Toujours orgueil sans frein suivit grandeur sans bornes.
De bœuf devenu dieu, le mugissant Apis,
Apeine le front ceint de couronnes d'épis,
Oublia, le premier, ses cornes.
Aux vapeurs de l'encens couché sur des tapis,
Il se disait tout haut : «Mais c'est bien véritable !
Pour croire à ma divinité,
Il suffit de voir mon étable ;
Et je fus longtemps dieu, sans m'en être douté.
Longtemps ?... et si c'était de toute éternité?
Peste ! dans ce cas-là, c'est chose regrettable,
Ayant un lot si profitable,
D'en avoir si tard profité ;
Et j'ai fait à ma dignité,
En couchant sur la paille, une injure notable !
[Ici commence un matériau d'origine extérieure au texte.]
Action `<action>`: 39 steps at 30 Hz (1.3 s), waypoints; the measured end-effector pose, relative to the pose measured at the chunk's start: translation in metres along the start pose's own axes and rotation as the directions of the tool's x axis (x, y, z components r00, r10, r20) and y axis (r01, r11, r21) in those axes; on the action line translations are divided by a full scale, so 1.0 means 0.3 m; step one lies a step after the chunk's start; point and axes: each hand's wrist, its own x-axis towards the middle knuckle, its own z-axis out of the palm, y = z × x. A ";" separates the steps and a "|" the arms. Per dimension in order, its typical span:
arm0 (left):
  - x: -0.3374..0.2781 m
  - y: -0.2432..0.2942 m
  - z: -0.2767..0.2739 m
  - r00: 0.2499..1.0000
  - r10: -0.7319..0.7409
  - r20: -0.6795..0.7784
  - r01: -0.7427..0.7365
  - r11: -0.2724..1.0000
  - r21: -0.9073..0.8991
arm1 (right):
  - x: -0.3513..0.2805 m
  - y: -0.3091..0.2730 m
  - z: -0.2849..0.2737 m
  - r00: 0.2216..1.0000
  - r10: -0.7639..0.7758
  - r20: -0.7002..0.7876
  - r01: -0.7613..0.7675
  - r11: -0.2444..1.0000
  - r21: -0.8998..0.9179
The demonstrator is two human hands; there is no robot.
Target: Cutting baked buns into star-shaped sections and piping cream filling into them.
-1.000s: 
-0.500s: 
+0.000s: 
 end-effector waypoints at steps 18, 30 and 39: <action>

Mieux vaut tard que jamais : Memphis s'est acquitté;
J'habite un séjour délectable ;
Je fais mieux, je broute dans l'or :
Et si quelque étourdi, pour trancher du capable,
De ma divine essence osait douter encor,
Je l'en convaincrais à ma table. »
Sous la table, à ce mot, sortant d'un petit coin,
Une voix l'interrompt et dit : « J'en suis témoin,
Oui, votre crèche est d'or autant qu'on le peut être,
Dieu puissant ! Mais dans l'or que mangez- vous ? du foin :
Autant vaudrait retourner paître ! »
Ainsi parla quelqu'un qui, peut-être à son tour,
Allait, devenant dieu, perdre sa bonne tête,;
Mais qui, n'étant encor qu'un rat jusqu'à ce jour,
Raisonnait sainement de tout, comme une bête.